Your job with the data below is to output exactly the lines from the one holding "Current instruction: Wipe" down to the one holding "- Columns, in", both included, and no others.

**Records for the task:**
.....
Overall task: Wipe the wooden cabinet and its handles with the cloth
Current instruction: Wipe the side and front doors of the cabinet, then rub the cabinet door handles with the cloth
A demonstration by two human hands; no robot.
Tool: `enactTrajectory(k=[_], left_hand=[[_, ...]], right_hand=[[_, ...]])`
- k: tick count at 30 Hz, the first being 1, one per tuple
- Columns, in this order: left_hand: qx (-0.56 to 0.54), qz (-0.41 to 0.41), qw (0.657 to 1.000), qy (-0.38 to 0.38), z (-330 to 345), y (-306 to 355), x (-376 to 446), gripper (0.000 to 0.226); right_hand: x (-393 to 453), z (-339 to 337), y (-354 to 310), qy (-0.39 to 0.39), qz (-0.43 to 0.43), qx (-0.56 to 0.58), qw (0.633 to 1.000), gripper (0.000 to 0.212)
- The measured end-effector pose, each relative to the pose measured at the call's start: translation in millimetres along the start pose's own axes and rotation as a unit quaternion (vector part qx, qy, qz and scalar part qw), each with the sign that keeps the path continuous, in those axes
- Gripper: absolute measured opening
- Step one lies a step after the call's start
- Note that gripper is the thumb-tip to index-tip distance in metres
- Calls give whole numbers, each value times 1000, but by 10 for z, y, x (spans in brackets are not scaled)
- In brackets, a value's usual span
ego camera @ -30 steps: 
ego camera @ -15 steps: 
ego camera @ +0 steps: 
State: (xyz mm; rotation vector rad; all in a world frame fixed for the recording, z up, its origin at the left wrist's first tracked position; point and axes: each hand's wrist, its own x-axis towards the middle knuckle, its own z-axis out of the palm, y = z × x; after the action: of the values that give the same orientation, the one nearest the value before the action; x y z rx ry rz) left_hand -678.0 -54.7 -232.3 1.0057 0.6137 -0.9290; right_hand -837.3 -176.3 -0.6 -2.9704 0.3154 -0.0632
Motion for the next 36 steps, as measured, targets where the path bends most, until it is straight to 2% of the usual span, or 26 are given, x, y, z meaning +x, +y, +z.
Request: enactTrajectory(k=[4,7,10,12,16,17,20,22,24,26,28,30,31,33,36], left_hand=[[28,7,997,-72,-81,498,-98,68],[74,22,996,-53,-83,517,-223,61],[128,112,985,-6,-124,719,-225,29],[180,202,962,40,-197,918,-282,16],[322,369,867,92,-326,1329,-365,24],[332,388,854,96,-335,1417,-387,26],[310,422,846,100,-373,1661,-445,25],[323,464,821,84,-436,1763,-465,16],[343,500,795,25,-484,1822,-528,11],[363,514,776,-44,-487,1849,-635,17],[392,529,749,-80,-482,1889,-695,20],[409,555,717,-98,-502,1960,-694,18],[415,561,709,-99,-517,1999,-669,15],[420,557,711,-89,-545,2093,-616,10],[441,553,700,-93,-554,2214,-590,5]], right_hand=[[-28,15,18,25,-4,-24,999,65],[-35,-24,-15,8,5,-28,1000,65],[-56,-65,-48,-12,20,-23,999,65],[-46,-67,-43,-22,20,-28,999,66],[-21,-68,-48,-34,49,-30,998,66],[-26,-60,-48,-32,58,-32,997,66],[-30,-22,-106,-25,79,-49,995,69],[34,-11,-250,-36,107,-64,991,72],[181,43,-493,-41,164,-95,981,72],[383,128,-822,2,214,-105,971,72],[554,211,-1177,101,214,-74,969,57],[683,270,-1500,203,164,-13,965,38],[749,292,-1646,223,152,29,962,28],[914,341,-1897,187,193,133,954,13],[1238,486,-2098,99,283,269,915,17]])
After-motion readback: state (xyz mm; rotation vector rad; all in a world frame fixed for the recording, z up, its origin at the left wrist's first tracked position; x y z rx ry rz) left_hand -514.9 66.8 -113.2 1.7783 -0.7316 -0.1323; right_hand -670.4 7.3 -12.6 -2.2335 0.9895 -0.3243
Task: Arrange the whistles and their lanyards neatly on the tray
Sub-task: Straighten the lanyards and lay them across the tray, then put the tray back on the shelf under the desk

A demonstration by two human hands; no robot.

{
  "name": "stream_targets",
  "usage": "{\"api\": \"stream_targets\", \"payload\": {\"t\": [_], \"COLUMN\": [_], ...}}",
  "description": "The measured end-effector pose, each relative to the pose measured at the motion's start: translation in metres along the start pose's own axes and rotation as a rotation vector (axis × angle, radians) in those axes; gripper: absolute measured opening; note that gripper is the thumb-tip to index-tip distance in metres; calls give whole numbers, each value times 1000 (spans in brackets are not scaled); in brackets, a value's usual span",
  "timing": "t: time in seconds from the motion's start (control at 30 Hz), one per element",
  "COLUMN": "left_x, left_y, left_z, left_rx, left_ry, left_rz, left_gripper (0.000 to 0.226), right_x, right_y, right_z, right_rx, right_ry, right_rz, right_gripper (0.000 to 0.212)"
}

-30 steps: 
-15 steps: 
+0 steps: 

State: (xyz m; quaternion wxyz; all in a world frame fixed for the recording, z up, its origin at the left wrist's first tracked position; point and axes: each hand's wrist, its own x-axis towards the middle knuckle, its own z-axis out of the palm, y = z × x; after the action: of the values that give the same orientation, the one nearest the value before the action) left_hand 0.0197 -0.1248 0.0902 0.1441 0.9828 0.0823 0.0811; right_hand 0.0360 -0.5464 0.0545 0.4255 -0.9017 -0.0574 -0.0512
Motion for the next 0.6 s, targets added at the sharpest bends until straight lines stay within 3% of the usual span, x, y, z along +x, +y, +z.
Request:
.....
**The answer:**
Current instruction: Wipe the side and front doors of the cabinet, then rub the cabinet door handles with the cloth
A demonstration by two human hands; no robot.
Tool: `enactTrajectory(k=[_], left_hand=[[_, ...]], right_hand=[[_, ...]])`
- k: tick count at 30 Hz, the first being 1, one per tuple
- Columns, in this order: left_hand: qx (-0.56 to 0.54), qz (-0.41 to 0.41), qw (0.657 to 1.000), qy (-0.38 to 0.38), z (-330 to 345), y (-306 to 355), x (-376 to 446), gripper (0.000 to 0.226); right_hand: x (-393 to 453), z (-339 to 337), y (-354 to 310), qy (-0.39 to 0.39), qz (-0.43 to 0.43), qx (-0.56 to 0.58), qw (0.633 to 1.000), gripper (0.000 to 0.212)

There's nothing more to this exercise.